Klöckner & Co: Neuer Ärger?

Der Stahlhändler Klöckner & Co reagiert auf die veränderten Rahmenbedingungen in der Weltwirtschaft. Neben Stellenstreichungen sollen Geschäftsbereiche aufgegeben werden. Wie sollte diese Meldung interpretiert werden.

Der Vorstand des Stahlhändlers hat ein umfangreiches Maßnahmenpaket beschlossen, um die Profitabilität zu verbessern. Unter anderem will Klöckner Geschäfte mit einer halben Milliarde Euro Umsatz aufgeben. An der Wachstumsstrategie Klöckner & Co 2020 hält das Unternehmen fest.

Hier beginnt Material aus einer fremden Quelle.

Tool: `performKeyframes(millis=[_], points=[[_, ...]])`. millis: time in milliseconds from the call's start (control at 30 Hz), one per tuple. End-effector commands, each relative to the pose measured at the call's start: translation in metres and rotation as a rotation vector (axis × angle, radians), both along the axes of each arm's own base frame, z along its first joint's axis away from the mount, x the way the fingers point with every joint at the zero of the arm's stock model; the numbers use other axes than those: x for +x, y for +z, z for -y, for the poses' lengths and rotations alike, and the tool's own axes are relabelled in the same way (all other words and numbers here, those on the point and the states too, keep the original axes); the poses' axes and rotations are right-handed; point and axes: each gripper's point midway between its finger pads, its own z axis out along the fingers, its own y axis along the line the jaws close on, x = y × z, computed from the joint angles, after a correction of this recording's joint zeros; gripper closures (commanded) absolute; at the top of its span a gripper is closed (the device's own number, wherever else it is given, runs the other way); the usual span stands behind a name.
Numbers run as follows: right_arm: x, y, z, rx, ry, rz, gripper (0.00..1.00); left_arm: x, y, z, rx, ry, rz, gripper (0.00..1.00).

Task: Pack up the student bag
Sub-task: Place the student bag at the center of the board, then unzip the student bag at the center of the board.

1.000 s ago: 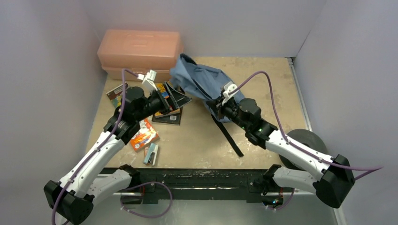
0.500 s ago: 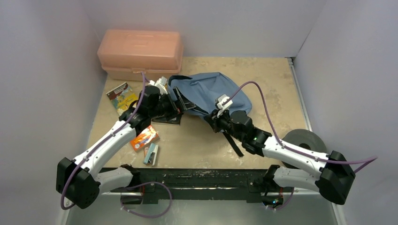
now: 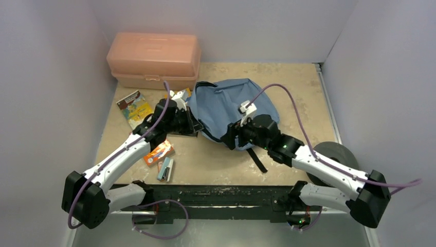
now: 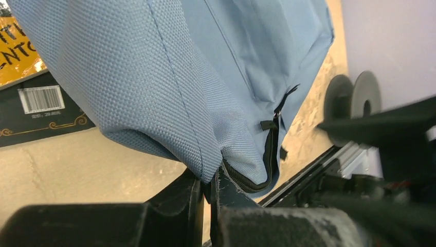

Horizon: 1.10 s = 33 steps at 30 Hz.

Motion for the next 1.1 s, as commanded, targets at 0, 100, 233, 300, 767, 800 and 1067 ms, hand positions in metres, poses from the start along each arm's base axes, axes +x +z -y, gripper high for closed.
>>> performKeyframes(millis=[0,100,233,300,767,800,1067], points=[[0.003,0.004,0.044,0.082,-0.061,-0.085,0.27,-0.003,0.017,0.003,0.029,-0.142,0.228,1.0],[0.007,-0.014,0.06,0.159,-0.13,-0.21,0.22,-0.011,0.026,0.01,-0.03,-0.2,0.309,1.0],[0.006,-0.03,0.056,0.184,-0.047,-0.277,0.36,-0.015,0.04,0.02,-0.125,-0.244,0.409,1.0],[0.006,-0.033,0.054,0.161,-0.01,-0.251,0.44,-0.015,0.043,0.022,-0.154,-0.241,0.431,1.0],[0.029,-0.043,0.049,-0.09,-0.117,-0.043,0.53,-0.022,0.05,0.027,-0.21,-0.278,0.483,1.0],[0.032,-0.043,0.051,-0.103,-0.127,-0.025,0.52,-0.023,0.05,0.026,-0.207,-0.282,0.483,1.0],[0.037,-0.045,0.041,-0.111,-0.078,-0.002,0.51,-0.028,0.043,0.026,-0.204,-0.295,0.464,1.0]])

Die Umbaumaßnahmen kosten den Konzern laut Pressemitteilung einen niedrigen zweistelligen Millionen-Euro-Betrag. Dieser werde aber durch den Verkauf von Geschäftssegmenten finanziert. Im Gegenzug erwartet das Management „eine jährliche Steigerung des Ergebnisses im mittleren zweistelligen Millionen-Euro-Bereich." Nach Aussage von Klöckner-Chef Gisbert Rühl wolle man sicherstellen, die angestrebte EBITDA-Zielmarge von sechs Prozent sobald wie möglich wieder zu erreichen.

Haar in der Suppe

Grundsätzlich ist die Meldung von Klöckner positiv zu sehen, da der Konzern unprofitable Bereiche abstößt ohne die Bücher zu belasten. Das Unternehmen schafft dadurch die Basis, mittel- bis langfristig die Gewinne weiter zu steigern. Andererseits laufen die Geschäfte nicht so gut wie geplant, was im aktuellen Marktumfeld einigen Aktionären aufstoßen könnte.

Investiert bleiben

Wer der Empfehlung des AKTIONÄR gefolgt ist und eine kleine Trading-Position aufgebaut hat, sollte diese Stücke halten. Die Aktie konnte gestern auf Schlusskursbasis über den Tiefs schließen. Der Stopp bei 8,80 Euro sollte aber unbedingt beachtet werden.